• TASK TO CARRY OUT
Find the line containing "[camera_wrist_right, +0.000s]" in the data below, then output that line and each one after it exactly, with nothing else.

::: COLLECTED MATERIAL

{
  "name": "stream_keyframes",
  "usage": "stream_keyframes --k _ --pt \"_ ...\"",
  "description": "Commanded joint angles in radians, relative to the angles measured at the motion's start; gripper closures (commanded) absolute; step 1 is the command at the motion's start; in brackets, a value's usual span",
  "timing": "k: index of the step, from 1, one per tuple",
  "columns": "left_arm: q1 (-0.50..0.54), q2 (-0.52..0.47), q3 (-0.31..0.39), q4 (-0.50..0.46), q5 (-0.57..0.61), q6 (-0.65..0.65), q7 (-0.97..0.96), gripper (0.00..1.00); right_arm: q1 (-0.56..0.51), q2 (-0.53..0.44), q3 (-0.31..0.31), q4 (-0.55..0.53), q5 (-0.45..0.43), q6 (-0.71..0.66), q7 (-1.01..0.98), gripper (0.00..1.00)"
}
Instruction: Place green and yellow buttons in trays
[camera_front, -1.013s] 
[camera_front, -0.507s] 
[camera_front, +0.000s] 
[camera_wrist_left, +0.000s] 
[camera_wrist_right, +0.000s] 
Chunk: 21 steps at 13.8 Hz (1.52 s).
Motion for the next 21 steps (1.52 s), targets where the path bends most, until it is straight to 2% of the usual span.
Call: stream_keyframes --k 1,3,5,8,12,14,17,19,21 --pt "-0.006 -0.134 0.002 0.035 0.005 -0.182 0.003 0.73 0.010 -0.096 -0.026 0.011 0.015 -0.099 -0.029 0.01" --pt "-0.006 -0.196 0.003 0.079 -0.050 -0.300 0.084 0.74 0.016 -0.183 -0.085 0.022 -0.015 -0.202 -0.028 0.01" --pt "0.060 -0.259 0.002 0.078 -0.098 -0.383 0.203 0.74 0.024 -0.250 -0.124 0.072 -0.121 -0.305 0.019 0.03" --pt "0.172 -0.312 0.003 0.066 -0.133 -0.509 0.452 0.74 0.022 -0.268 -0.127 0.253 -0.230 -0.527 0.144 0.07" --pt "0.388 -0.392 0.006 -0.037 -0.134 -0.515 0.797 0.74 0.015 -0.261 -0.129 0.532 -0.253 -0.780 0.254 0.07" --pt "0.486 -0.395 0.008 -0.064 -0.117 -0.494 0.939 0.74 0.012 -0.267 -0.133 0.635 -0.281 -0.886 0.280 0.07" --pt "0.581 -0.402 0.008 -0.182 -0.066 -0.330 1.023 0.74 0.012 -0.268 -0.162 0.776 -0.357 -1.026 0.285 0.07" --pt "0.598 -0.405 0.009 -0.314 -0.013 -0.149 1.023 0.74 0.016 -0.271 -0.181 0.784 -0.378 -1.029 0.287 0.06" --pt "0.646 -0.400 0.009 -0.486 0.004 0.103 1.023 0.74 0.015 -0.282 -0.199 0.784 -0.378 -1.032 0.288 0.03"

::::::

• ANSWER SPACE
[camera_wrist_right, +0.000s] 
Chunk: 21 steps at 13.8 Hz (1.52 s).
Motion for the next 21 steps (1.52 s), targets where the path bends most, until it is straight to 2% of the usual span.
Call: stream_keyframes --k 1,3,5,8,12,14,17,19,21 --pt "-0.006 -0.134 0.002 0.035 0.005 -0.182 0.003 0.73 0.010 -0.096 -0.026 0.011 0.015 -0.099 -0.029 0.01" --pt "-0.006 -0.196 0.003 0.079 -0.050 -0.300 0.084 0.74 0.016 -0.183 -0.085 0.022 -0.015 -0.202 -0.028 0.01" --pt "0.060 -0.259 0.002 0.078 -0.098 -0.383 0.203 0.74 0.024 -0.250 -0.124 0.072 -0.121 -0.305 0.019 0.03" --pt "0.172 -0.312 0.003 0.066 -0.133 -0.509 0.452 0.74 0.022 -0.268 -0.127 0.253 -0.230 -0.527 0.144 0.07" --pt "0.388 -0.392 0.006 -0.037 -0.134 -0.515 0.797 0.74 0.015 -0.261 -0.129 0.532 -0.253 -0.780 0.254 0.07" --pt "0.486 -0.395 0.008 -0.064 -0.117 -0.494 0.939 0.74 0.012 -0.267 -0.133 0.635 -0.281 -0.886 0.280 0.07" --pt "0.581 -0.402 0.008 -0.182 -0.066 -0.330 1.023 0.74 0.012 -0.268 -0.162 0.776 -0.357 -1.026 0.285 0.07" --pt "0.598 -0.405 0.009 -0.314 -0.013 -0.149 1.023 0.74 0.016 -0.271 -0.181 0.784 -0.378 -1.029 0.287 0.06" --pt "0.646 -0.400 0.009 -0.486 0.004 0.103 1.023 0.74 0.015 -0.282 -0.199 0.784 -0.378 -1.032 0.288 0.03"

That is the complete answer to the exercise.